I rifugiati, soprattutto siriani, sono considerati gli “invisibili” della catastrofe, il “capro espiatorio” delle criticità - soprattutto economiche e sociali - che caratterizzano il Paese in questo periodo storico. L’anello debole di una catena di vessazioni e sfruttamento a livello lavorativo, con stipendi più bassi e condizioni - in alcuni casi - che sfiorano la schiavitù, sommati a un costo della vita aumentato a dismisura a causa della svalutazione della moneta locale. La loro situazione, a oltre sei mesi dal devastante terremoto, si fa sempre più drammatica e a poco sono servite, sinora, le denunce di associazioni o gruppi attivisti. La conferma arriva da uno studio in tre parti curato dalla professoressa Didem Danış, presidentessa e fondatrice della Migration Research Association (Gar), intitolato “Migranti e terremoto”, che mostra un quadro allarmante. 

Sono “le vittime invisibili della catastrofe” spiega Danış, docente alla Galatasaray University, una delle più autorevoli di Istanbul, cuore economico e commerciale della Turchia. Ve ne sono almeno 1,7 milioni nelle zone colpite dal sisma, soprattutto fra i siriani in fuga dalla guerra e che beneficiano di una protezione temporanea, cui si sommano rifugiati ed espatriati per questioni economiche provenienti da altri Paesi. “Circa il 12% della popolazione affetta a vario titolo dal terremoto - spiega al sito turco Bianet - è composta da migranti”. 

Le vittime ufficiali secondo il ministero turco degli Interni sono almeno 7300, tuttavia vi è profonda incertezza - se non sfiducia - attorno ai numeri come avvenuto già nelle fasi più cruente della pandemia di Covid-19 in cui i morti fra migranti, rifugiati e stranieri erano sottostimati. Ad amplificare la portata dei decessi vi è anche il fatto che questa fetta della popolazione viveva in appartamenti e case disastrati, in sottoscala o nei sotterranei, privi di ogni via di fuga e salvezza quando sono iniziate le prime scosse. 

In questi mesi alla tragedia in termini di perdite di vite umane si somma un clima di emarginazione e di aperta ostilità. “Subito dopo il terremoto - spiega l’esperta - sono stati accusati di saccheggio e furto. Sono stati oggetto di parole e discorsi di odio”. Una situazione di criticità che ha spinto molti a partire, verso un nuovo esodo in un quadro di profonda incertezza e criticità, anche perché il governo e le agenzie internazionali li hanno di fatto relegati ai margini della catena di aiuti. “In definitiva, si sono trovati - prosegue - tra due fuochi: rimanere nella zona terremotata, impossibilitati a trovare nuovi alloggi o risorse per soddisfare i bisogni quotidiani, o partire e trasferirsi in altre province, o all’estero, con la prospettiva di un futuro ancor più incerto”. 
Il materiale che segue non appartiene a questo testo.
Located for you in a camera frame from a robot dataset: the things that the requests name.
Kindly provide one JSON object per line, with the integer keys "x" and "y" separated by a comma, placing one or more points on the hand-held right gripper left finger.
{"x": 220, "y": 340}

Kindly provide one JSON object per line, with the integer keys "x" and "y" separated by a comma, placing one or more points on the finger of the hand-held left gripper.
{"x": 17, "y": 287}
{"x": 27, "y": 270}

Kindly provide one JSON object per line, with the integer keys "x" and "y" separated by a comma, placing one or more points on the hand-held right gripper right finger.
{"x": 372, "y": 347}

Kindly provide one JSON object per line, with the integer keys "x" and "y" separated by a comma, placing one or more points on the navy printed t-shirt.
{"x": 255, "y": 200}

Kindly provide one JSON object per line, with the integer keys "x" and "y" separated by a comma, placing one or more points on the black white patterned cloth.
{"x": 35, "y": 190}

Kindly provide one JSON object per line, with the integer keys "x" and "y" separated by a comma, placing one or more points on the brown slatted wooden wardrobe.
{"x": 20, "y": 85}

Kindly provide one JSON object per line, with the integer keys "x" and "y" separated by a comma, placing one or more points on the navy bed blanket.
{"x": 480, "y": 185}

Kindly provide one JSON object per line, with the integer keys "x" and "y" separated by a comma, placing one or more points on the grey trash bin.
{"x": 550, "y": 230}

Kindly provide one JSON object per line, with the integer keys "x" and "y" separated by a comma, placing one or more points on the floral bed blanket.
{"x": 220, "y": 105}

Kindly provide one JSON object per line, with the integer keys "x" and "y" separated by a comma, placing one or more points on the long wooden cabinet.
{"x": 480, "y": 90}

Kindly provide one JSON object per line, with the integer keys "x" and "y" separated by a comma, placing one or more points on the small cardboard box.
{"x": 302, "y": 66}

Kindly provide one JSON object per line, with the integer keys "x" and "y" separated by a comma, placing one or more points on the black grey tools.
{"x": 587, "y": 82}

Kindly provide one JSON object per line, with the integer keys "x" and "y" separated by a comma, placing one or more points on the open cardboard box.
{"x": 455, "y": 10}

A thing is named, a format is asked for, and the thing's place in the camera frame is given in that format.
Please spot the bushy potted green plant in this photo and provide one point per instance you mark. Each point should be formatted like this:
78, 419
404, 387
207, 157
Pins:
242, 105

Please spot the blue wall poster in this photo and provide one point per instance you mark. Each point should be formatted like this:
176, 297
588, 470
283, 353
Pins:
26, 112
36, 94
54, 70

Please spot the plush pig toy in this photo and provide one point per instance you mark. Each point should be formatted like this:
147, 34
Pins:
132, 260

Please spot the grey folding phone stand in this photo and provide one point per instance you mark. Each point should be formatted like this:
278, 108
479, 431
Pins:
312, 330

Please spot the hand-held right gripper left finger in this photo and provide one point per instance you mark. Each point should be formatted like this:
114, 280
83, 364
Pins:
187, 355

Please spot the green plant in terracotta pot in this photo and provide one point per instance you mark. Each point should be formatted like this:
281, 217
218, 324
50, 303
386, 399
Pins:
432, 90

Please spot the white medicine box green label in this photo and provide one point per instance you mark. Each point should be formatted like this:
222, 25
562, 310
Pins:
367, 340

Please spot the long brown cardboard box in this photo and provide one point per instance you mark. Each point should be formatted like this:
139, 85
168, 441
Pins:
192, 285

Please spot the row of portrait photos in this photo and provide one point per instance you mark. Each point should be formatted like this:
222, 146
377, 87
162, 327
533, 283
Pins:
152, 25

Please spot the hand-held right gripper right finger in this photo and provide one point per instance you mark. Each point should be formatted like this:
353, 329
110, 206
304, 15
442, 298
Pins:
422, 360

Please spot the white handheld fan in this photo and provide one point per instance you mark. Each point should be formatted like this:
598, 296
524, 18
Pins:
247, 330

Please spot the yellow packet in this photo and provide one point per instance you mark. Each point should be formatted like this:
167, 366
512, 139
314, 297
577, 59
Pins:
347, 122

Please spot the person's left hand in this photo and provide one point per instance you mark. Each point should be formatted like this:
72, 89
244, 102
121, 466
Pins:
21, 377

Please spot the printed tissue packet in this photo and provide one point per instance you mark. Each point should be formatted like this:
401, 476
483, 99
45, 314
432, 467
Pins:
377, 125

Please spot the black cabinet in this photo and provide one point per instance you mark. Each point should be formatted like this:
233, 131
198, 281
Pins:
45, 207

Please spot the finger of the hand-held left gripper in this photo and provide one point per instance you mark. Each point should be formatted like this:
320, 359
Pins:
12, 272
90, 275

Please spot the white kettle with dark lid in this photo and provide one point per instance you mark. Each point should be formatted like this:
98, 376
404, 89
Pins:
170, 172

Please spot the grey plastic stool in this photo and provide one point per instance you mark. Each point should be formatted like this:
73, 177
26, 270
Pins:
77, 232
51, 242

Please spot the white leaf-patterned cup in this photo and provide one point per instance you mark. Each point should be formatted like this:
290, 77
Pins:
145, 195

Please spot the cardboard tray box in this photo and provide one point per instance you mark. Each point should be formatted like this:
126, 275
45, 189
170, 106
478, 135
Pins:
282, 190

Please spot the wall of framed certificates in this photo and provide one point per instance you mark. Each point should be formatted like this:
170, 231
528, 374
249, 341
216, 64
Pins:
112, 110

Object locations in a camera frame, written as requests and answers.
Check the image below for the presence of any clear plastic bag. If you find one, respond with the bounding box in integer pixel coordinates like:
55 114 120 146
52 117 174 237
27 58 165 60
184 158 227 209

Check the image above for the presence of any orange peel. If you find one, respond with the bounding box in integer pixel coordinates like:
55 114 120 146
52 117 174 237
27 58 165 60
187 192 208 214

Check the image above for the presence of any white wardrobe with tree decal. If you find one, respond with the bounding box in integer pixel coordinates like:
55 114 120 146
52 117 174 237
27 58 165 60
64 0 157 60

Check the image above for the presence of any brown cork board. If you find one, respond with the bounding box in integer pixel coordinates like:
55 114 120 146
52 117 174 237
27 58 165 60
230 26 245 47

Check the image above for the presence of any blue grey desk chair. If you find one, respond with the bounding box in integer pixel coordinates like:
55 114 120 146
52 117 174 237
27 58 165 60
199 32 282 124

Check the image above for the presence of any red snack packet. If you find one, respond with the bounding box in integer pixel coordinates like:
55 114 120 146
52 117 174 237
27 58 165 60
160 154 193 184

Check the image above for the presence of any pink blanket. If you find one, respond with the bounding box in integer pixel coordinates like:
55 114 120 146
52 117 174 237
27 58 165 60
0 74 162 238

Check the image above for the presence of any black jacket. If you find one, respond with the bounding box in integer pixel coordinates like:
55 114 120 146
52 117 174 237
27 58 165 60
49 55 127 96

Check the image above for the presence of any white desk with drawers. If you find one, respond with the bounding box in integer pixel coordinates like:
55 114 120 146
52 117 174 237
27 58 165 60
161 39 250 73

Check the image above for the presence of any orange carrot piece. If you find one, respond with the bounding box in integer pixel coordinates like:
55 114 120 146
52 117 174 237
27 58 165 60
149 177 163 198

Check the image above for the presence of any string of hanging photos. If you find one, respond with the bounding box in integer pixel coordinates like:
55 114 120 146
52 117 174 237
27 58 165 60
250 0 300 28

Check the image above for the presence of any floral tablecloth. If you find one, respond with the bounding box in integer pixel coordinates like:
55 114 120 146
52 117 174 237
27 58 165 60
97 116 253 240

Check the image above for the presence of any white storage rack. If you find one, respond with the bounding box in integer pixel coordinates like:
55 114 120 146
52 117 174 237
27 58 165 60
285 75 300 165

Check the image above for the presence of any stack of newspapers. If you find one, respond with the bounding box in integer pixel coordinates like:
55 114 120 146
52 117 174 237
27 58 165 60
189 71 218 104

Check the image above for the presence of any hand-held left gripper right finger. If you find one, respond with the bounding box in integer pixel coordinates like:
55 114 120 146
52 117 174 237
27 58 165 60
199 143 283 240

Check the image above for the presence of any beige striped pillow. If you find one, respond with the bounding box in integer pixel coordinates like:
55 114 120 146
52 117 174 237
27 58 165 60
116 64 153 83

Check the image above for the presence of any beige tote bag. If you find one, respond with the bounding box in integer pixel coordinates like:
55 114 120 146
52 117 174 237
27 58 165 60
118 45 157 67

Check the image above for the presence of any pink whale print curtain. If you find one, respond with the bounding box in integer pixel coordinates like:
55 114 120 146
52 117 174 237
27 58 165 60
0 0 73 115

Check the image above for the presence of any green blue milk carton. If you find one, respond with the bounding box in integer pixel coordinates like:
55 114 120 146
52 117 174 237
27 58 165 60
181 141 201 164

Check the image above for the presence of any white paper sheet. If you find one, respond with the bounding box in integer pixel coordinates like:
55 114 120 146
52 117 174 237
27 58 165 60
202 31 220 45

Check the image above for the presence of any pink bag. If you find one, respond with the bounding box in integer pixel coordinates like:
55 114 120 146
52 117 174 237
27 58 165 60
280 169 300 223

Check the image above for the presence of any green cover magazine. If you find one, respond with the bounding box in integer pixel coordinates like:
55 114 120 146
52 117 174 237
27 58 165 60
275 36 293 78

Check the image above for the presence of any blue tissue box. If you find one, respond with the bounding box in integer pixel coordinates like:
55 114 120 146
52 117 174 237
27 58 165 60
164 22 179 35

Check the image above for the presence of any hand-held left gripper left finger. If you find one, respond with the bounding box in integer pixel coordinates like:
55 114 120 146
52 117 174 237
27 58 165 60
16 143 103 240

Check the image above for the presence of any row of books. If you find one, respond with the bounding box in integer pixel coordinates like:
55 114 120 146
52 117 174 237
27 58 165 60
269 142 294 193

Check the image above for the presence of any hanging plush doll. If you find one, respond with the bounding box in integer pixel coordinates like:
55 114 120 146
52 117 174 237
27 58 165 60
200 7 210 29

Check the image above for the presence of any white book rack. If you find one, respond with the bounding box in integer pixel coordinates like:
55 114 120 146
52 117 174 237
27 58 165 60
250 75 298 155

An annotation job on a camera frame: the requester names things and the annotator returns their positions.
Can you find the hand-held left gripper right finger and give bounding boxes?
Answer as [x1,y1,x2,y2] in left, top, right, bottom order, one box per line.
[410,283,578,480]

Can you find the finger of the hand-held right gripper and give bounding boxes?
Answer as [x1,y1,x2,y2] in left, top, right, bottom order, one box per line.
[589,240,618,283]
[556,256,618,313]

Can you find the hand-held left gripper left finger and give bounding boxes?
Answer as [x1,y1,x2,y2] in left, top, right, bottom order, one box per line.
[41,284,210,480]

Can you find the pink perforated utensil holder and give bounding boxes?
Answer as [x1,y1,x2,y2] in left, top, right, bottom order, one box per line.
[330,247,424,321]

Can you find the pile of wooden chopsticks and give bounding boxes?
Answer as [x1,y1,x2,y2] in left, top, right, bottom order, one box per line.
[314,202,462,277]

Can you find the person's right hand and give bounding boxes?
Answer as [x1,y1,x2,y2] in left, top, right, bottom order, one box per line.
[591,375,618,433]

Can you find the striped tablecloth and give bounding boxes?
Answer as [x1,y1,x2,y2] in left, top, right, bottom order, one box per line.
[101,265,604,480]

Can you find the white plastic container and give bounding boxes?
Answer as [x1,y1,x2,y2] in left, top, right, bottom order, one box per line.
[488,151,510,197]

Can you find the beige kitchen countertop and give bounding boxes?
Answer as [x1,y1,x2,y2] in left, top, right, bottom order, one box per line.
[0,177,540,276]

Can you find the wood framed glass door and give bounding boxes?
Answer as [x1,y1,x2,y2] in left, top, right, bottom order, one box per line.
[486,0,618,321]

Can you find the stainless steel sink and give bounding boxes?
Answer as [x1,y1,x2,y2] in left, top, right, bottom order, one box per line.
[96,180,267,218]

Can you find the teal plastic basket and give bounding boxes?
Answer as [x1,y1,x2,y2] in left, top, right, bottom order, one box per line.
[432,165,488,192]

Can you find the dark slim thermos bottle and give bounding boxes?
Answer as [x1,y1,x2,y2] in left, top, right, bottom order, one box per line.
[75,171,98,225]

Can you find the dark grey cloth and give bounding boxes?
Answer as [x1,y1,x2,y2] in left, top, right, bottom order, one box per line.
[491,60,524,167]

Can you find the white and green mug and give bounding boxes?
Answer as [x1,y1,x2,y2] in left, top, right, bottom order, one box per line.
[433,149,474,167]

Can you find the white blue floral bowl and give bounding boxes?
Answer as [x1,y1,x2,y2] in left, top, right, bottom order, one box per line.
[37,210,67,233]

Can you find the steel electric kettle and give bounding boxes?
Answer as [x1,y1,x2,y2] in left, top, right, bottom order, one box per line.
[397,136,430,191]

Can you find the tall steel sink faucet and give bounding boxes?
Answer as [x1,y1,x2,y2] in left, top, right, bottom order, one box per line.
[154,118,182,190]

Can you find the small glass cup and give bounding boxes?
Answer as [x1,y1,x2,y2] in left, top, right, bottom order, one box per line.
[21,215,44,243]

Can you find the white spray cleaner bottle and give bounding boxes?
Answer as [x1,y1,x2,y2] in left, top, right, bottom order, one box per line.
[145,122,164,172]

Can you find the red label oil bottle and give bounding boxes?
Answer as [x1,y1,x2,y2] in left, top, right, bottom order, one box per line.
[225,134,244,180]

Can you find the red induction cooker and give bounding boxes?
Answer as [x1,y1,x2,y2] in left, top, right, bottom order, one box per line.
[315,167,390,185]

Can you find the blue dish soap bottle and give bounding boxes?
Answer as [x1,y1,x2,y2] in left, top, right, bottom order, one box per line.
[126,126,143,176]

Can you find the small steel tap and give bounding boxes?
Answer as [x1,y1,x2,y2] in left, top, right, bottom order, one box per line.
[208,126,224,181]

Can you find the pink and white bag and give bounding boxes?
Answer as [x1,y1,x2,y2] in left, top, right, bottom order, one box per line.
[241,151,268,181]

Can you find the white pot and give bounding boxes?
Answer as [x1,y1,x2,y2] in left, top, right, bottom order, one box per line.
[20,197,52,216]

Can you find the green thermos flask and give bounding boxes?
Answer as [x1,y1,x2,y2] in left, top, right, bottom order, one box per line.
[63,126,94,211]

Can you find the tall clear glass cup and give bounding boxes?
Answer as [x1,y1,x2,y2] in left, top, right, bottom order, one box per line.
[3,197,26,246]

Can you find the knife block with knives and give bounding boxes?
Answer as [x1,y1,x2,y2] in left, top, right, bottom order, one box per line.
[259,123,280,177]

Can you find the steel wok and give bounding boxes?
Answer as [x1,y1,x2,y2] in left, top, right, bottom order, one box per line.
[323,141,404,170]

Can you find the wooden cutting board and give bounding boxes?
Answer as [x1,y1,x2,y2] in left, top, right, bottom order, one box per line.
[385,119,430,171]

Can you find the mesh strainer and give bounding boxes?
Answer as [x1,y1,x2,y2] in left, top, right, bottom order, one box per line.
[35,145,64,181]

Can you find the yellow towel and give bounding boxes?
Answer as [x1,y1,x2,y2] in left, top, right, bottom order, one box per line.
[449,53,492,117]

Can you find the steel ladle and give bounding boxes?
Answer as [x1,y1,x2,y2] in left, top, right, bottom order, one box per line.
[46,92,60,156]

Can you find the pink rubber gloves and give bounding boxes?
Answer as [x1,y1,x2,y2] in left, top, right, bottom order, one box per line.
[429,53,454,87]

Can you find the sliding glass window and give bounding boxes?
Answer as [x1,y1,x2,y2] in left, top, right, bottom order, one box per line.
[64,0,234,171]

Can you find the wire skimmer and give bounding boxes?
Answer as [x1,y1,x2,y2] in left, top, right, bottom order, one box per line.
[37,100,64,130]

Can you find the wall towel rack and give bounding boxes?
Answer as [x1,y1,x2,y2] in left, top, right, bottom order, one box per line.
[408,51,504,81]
Oltre ai problemi abitativi, alimentari, di risorse e lavoro, i più giovani hanno dovuto in molti casi interrompere gli studi. “Le famiglie di migranti che hanno lasciato la zona del terremoto - spiega la fondatrice Gar - hanno incontrato notevoli difficoltà nell’iscrivere i figli alle scuole delle città in cui si sono trasferiti. I bambini sono stati esclusi dal sistema educativo e ciò porterà a un aumento del tasso di abbandono scolastico e del numero di bambini lavoratori”. Distacco emotivo, ansia, indigenza ed emarginazione, prospettiva di rimpatrio, la sensazione di essere davvero “indesiderati” in una nazione che non è più disposta ad ospitarli in nome della politica “nazionalismo e islam” voluta dal presidente Recep Tayyip Erdogan e che aveva spinto Ankara ad accoglierne in gran numero in passato. Il processo di integrazione, conclude l’esperta, sembra essere fallito, sostituito da odio e discriminazione come emerso nell’ultima campagna elettorale, in cui uno degli slogan e delle politiche più gettonate era proprio quella di rimandarli “a casa”.